● **What is needed**:
Give the listing again in full and exactly, apart from its pictures.

● **Provided data**:
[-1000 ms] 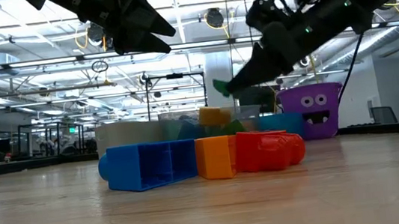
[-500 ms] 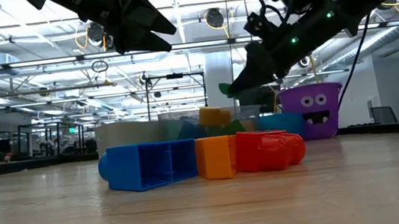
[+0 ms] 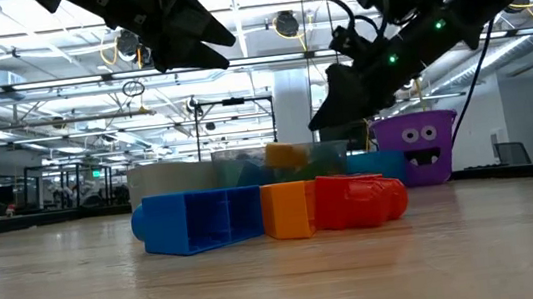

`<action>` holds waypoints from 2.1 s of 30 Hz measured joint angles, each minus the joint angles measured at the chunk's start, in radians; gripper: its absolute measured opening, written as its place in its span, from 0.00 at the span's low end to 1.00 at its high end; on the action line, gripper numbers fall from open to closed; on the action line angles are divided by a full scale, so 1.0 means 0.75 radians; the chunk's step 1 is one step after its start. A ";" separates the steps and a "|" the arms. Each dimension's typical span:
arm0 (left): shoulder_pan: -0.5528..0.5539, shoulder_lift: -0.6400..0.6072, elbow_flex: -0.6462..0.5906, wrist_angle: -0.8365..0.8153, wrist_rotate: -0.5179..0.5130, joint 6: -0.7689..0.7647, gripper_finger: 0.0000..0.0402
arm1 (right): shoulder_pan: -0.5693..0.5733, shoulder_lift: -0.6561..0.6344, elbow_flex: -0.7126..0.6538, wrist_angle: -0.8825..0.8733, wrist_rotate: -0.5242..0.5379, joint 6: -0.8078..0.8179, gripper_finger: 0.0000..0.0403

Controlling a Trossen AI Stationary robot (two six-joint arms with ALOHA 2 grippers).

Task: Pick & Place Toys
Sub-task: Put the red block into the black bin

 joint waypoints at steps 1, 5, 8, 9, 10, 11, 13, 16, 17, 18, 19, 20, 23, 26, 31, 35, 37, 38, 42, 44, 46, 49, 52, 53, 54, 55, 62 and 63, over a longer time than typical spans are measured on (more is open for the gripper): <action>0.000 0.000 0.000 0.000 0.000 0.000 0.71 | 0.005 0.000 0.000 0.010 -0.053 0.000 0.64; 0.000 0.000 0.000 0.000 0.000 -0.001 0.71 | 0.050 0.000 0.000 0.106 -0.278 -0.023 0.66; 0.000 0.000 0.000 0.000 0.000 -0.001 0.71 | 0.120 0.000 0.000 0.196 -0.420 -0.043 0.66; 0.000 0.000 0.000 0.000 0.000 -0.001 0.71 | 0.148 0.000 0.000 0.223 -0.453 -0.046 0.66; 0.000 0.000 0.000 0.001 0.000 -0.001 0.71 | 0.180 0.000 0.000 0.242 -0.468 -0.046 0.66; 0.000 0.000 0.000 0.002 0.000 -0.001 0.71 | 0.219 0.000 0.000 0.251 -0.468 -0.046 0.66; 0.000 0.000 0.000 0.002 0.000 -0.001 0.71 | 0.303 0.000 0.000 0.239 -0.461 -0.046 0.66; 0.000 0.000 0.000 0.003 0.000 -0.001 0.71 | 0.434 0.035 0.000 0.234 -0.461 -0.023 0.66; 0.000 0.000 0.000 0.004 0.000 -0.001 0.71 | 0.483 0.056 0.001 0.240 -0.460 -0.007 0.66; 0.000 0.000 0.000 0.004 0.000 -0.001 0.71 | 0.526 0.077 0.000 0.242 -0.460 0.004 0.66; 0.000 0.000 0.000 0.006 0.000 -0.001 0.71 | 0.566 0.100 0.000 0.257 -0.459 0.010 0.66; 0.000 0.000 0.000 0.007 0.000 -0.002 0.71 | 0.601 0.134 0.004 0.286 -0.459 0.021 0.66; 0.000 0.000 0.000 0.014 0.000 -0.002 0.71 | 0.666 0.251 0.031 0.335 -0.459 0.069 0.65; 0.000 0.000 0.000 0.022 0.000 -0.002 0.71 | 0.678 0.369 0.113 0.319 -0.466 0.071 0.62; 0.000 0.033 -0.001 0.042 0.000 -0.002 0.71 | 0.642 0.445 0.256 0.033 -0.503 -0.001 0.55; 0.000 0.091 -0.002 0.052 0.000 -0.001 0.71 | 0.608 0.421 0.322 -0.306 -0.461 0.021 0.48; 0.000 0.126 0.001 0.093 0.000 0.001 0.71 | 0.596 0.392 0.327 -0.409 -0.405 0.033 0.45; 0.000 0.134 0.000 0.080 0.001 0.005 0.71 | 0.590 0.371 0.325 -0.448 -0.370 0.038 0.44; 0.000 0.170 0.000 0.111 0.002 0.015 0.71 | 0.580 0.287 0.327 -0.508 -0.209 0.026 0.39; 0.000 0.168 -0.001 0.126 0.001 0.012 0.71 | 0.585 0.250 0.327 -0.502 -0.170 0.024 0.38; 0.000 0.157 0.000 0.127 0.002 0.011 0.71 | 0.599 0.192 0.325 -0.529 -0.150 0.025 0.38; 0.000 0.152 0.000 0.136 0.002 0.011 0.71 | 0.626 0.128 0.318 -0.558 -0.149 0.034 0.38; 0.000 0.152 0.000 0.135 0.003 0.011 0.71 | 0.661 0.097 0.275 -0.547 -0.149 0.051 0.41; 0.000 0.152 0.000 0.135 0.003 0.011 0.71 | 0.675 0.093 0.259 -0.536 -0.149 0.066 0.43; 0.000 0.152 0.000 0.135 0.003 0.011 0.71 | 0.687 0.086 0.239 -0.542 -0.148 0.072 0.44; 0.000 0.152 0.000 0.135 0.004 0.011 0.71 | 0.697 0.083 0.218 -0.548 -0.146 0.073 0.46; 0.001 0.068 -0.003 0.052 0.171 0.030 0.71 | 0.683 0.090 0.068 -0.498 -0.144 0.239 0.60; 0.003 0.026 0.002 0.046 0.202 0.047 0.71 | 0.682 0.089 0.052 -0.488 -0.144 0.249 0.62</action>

● **Reply**:
[-1000 ms] 
[-500 ms] 
[+0 ms] 

`<action>` holds waypoints from 2.1 s of 30 Hz measured joint angles, each minus the joint angles measured at the chunk's start, in radians; gripper: its absolute measured opening, written as its place in its span, from 0.00 at the span's low end to 1.00 at its high end; on the action line, gripper numbers fall from open to closed; on the action line angles are divided by a full scale, so 1.0 means 0.75 radians; the chunk's step 1 is one step after its start. A ";" separates the steps and a "|" the arms. Each dimension's typical span:
arm0 (left): shoulder_pan: -0.5528..0.5539, shoulder_lift: -0.6400..0.6072, elbow_flex: -0.6462..0.5906, wrist_angle: -0.8365..0.8153, wrist_rotate: -0.5179..0.5130, joint 6: -0.7689..0.7647, gripper_finger: 0.0000..0.0402
arm1 (right): shoulder_pan: -0.5693..0.5733, shoulder_lift: -0.6561..0.6344, elbow_flex: -0.7126..0.6538, wrist_angle: -0.8825..0.8733, wrist_rotate: -0.5242..0.5379, joint 6: -0.8078..0.8179, gripper_finger: 0.0000..0.0403

Controlling a Trossen AI Stationary robot (two six-joint arms with ALOHA 2 grippers).

Task: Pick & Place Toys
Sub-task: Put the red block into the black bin

 joint waypoints at steps 1, 5, 8, 9, 10, 11, 13, 16, 17, 18, 19, 20, 23, 26, 31, 35, 37, 38, 42, 44, 46, 49, 52, 53, 54, 55, 62 and 63, over a longer time than typical spans are measured on (more is open for the gripper): <action>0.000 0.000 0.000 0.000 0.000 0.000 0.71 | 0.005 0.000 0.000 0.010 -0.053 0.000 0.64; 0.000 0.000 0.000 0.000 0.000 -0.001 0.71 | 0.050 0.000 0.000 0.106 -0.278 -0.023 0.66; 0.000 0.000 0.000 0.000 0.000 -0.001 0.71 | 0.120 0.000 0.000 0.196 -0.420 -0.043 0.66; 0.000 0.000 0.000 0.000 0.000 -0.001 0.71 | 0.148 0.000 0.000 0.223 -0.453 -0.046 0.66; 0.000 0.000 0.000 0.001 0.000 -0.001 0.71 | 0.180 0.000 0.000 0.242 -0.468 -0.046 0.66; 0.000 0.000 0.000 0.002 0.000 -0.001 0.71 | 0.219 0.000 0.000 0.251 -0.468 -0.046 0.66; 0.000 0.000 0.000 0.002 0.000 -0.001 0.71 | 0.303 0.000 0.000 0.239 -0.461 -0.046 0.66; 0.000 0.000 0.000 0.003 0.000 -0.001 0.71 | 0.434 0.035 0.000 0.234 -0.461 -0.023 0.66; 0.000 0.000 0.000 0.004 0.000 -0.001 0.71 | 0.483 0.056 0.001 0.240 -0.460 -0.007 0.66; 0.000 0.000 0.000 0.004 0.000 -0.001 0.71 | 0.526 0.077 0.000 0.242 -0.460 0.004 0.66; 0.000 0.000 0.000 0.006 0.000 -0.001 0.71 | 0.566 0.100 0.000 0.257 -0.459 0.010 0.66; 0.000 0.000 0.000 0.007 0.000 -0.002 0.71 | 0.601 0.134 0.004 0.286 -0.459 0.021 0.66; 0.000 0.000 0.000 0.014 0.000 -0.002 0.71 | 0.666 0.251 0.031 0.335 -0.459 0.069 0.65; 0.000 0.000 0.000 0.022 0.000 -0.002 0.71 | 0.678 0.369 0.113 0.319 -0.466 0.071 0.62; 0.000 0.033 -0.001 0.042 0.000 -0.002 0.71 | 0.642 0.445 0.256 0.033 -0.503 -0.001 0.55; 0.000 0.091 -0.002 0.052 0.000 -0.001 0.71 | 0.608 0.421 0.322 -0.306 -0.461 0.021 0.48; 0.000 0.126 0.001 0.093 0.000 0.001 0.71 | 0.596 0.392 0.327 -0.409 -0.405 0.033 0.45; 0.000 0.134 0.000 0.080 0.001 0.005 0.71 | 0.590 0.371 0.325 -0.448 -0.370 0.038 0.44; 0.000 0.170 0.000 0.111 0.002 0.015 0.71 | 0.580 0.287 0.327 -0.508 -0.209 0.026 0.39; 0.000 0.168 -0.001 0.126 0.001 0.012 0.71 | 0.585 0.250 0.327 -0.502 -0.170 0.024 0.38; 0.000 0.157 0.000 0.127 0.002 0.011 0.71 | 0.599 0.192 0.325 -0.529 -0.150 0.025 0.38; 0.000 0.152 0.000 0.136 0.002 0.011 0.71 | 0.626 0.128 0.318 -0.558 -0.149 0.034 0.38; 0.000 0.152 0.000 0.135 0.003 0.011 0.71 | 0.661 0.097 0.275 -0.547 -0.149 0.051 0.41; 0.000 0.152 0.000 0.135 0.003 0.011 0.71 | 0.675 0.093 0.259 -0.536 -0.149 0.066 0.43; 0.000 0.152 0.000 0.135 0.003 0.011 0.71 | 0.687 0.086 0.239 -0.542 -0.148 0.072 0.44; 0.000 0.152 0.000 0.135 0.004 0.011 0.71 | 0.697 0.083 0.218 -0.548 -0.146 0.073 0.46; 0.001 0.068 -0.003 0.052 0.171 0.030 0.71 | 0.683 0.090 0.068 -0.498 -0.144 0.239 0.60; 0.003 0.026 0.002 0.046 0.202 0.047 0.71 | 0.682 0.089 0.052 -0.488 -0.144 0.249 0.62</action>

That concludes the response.